[Opening Dataset excerpt section]

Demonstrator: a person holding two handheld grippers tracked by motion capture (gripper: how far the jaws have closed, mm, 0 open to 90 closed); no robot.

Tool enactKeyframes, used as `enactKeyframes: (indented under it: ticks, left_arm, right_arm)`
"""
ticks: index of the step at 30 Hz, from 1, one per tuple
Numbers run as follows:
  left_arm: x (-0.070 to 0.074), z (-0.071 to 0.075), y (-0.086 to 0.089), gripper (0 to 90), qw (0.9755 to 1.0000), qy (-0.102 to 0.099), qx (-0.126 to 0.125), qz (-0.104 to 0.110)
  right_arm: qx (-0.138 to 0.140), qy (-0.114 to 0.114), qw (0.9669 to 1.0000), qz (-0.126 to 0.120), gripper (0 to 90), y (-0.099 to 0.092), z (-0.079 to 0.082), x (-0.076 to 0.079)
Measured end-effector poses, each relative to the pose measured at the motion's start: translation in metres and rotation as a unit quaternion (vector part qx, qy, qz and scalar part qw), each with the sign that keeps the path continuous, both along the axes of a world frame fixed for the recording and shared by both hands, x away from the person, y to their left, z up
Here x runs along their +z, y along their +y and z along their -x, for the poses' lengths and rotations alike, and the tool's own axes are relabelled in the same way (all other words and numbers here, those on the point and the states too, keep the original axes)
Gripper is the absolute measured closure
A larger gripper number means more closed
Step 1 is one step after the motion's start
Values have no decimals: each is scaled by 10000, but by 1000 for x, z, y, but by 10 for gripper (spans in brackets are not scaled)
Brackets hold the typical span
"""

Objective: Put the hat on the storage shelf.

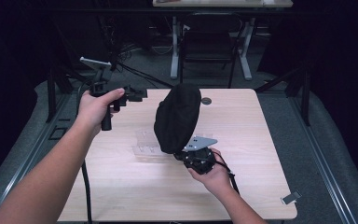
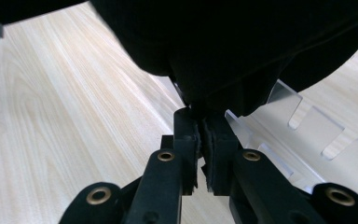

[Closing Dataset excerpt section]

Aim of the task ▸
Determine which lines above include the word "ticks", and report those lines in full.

Result ▸
Tool enactKeyframes, used as `enactKeyframes: (indented under it: ticks, left_arm, right_arm)`
ticks: index of the step at 30 Hz, from 1, one per tuple

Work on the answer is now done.